■ Exercise prompt
The answer is to be the data below, written out in full and exactly.

■ Collected data
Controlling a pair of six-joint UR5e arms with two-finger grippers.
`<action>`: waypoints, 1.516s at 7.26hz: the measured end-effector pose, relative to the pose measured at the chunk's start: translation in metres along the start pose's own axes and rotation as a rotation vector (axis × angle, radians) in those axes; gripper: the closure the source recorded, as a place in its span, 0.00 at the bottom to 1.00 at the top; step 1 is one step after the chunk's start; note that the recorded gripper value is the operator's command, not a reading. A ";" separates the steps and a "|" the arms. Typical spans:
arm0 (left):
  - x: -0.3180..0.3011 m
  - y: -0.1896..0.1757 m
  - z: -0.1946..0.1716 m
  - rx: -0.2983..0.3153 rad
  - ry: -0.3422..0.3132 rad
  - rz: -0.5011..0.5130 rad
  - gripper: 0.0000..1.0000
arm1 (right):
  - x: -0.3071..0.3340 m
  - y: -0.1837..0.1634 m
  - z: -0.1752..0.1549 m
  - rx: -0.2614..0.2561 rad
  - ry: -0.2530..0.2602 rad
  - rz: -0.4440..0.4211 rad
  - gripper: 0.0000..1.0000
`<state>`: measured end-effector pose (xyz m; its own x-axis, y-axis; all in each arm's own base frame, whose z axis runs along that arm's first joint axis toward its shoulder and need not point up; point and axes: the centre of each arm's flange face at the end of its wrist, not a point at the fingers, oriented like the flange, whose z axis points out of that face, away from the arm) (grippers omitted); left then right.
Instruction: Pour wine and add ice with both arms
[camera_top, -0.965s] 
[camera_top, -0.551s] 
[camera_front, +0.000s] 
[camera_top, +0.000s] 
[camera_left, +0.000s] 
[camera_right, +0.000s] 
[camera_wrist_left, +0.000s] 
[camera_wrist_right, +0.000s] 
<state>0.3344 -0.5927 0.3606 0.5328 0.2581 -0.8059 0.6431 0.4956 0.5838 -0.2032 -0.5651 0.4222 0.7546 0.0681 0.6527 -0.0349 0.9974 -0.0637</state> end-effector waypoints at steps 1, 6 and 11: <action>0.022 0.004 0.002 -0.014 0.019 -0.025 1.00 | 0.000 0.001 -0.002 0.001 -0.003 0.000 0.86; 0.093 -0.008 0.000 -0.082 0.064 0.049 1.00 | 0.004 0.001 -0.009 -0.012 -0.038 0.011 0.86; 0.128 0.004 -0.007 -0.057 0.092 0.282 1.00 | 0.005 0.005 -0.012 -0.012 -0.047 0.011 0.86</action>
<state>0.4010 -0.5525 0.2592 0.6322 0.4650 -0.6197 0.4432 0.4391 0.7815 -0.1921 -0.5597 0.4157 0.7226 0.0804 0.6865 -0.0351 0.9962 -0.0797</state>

■ Solution to this problem
Controlling a pair of six-joint UR5e arms with two-finger grippers.
`<action>`: waypoints, 1.516s at 7.26hz: the measured end-effector pose, relative to the pose measured at the chunk's start: translation in metres along the start pose's own axes and rotation as a rotation vector (axis × angle, radians) in those axes; gripper: the closure the source recorded, as a place in its span, 0.00 at the bottom to 1.00 at the top; step 1 is one step after the chunk's start; note that the recorded gripper value is the operator's command, not a reading. A ";" separates the steps and a "|" the arms. Typical spans:
arm0 (left):
  - x: -0.3180..0.3011 m
  - y: -0.1896..0.1757 m
  - z: -0.1946..0.1716 m
  - rx: -0.2983..0.3153 rad
  - ry: -0.3422..0.3132 rad
  - rz: -0.5011..0.5130 rad
  - gripper: 0.0000..1.0000
arm1 (right):
  - x: -0.3071..0.3340 m
  - y: -0.1837..0.1634 m
  - z: -0.1752..0.1549 m
  - rx: -0.2614..0.2561 rad
  - ry: -0.2530..0.2602 rad
  - rz: -0.4440..0.4211 rad
  - gripper: 0.0000..1.0000
`<state>`: measured end-effector pose (xyz m; its own x-axis, y-axis; all in each arm's own base frame, whose z axis runs along that arm's first joint axis toward its shoulder and need not point up; point and axes: the centre of each arm's flange face at the end of its wrist, not a point at the fingers, oriented like the flange, whose z axis points out of that face, away from the arm) (grippers omitted); left then right.
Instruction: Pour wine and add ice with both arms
[camera_top, -0.965s] 
[camera_top, -0.551s] 
[camera_front, +0.000s] 
[camera_top, +0.000s] 
[camera_left, +0.000s] 
[camera_right, +0.000s] 
[camera_wrist_left, +0.000s] 
[camera_wrist_right, +0.000s] 
<state>0.3344 -0.5927 0.3606 0.5328 0.2581 -0.8059 0.6431 0.4956 0.5838 -0.2032 -0.5651 0.4222 0.7546 0.0681 0.6527 -0.0349 0.9974 -0.0637</state> end-effector waypoints at steps 1, 6 and 11: <action>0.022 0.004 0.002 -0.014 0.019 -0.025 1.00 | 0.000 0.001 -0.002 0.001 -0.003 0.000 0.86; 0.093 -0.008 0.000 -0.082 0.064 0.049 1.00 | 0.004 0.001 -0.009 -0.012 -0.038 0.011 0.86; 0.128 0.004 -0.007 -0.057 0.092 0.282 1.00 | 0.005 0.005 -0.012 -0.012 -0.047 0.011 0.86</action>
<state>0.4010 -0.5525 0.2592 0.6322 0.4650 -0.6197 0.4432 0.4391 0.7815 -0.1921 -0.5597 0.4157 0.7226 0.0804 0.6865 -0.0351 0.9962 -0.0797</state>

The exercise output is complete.